Exercise objective ::
Determine the number of lines in the data below that hold "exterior"; give nothing but that number.

Recorded data START

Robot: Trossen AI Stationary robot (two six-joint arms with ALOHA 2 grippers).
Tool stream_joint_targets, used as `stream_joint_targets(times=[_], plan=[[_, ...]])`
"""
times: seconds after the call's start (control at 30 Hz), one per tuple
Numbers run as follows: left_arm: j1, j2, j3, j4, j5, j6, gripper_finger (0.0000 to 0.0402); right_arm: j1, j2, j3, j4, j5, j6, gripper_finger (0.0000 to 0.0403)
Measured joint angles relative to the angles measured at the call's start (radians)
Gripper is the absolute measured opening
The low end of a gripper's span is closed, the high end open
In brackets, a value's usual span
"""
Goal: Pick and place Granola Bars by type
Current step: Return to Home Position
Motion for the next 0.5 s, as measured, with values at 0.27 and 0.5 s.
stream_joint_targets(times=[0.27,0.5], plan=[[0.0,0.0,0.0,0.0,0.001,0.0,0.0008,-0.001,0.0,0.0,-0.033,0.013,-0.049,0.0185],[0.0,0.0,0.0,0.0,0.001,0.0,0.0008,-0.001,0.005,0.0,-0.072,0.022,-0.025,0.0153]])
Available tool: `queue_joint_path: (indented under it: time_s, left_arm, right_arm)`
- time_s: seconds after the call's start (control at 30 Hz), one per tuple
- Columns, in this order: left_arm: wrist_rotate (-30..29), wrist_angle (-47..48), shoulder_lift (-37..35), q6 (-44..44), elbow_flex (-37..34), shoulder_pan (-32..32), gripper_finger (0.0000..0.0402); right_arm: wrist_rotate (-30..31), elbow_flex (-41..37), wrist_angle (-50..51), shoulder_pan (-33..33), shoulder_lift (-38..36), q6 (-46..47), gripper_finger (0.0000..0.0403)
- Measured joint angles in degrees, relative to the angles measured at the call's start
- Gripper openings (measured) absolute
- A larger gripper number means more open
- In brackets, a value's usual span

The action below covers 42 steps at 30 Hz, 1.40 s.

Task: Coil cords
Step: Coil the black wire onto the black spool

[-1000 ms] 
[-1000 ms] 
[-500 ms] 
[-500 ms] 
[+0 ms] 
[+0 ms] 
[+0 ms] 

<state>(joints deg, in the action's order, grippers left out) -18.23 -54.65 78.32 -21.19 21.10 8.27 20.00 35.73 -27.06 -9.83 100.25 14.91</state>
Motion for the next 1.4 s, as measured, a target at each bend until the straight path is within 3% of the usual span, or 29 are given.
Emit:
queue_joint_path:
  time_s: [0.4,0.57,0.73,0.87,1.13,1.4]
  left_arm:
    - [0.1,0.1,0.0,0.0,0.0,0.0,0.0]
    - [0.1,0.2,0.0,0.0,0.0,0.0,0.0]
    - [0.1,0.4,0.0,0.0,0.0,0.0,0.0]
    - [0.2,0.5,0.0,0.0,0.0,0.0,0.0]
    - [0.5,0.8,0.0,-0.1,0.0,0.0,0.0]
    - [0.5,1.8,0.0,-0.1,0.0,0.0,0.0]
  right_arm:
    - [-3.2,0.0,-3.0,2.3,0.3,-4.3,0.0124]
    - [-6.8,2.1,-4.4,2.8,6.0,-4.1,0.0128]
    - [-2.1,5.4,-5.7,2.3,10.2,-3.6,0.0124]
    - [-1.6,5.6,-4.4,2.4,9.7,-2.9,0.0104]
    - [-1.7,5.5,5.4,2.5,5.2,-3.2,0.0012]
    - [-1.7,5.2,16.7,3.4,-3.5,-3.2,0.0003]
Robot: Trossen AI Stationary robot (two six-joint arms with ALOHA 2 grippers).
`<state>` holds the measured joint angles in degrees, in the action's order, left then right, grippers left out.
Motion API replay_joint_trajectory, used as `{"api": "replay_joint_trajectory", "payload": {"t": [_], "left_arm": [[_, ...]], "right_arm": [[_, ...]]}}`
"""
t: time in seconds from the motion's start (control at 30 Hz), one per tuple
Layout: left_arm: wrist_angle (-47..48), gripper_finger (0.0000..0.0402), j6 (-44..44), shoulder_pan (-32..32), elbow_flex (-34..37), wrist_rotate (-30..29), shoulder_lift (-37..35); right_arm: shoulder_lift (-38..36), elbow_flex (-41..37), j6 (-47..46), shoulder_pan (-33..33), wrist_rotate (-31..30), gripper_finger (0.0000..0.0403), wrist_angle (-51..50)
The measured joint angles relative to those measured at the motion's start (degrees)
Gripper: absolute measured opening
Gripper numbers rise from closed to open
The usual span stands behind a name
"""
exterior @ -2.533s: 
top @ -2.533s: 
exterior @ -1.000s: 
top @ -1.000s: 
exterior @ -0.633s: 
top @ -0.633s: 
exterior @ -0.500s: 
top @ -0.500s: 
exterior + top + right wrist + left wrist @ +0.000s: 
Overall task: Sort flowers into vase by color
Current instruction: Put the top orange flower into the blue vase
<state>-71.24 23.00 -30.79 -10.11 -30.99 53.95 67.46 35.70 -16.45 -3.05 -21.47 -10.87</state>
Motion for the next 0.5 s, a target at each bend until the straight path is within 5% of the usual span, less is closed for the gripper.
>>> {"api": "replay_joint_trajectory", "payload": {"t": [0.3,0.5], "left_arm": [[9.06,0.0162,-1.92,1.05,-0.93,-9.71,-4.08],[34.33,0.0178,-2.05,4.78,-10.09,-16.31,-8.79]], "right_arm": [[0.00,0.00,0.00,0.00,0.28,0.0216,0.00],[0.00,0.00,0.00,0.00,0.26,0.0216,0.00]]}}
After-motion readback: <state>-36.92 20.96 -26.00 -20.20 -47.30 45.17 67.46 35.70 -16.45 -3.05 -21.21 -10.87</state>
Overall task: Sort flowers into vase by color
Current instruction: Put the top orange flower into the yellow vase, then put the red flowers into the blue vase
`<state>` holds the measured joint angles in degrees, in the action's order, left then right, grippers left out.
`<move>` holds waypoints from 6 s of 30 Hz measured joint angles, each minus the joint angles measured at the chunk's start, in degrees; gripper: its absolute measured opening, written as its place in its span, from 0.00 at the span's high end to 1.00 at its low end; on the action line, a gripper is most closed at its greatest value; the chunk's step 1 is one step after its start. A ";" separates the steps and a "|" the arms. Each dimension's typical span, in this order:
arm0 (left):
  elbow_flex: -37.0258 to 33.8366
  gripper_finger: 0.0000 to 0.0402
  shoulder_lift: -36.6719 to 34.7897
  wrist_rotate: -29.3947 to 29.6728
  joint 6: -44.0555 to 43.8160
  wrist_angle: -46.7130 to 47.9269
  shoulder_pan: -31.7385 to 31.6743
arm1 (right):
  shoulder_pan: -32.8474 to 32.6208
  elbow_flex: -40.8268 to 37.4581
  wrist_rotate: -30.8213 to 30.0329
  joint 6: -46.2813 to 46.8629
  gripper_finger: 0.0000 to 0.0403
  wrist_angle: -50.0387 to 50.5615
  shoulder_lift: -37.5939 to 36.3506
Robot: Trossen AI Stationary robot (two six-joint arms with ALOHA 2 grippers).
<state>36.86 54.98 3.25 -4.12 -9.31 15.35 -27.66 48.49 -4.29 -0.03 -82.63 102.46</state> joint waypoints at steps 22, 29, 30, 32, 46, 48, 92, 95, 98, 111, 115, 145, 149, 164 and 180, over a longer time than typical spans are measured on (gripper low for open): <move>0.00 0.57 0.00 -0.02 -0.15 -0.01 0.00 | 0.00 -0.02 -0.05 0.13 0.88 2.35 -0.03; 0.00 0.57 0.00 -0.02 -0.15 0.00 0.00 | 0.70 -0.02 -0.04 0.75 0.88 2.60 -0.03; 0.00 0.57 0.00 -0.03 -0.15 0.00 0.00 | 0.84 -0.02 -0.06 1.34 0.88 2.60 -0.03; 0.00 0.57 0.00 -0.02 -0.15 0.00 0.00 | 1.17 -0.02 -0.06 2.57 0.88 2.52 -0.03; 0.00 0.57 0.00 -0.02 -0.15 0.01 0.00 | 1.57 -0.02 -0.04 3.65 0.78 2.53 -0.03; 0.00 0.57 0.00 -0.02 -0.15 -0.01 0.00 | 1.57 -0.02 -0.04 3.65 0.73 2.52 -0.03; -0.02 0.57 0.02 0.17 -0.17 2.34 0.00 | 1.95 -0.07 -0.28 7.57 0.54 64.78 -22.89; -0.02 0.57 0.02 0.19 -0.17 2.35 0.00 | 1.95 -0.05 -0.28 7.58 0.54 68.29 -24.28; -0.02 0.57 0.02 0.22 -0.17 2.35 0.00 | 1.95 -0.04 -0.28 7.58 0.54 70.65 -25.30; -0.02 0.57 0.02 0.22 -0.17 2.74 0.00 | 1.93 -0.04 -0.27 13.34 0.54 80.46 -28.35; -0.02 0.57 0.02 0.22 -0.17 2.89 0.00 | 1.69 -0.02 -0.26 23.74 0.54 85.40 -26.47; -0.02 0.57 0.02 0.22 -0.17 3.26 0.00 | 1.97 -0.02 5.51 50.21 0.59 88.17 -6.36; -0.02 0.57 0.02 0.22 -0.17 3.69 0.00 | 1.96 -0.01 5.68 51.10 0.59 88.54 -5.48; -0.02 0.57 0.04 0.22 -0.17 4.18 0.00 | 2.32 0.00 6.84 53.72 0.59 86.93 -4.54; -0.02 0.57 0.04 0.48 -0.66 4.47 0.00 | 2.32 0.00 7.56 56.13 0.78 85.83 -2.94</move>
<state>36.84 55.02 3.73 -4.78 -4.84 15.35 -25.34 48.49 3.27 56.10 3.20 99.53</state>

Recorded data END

Reply to the task ::
5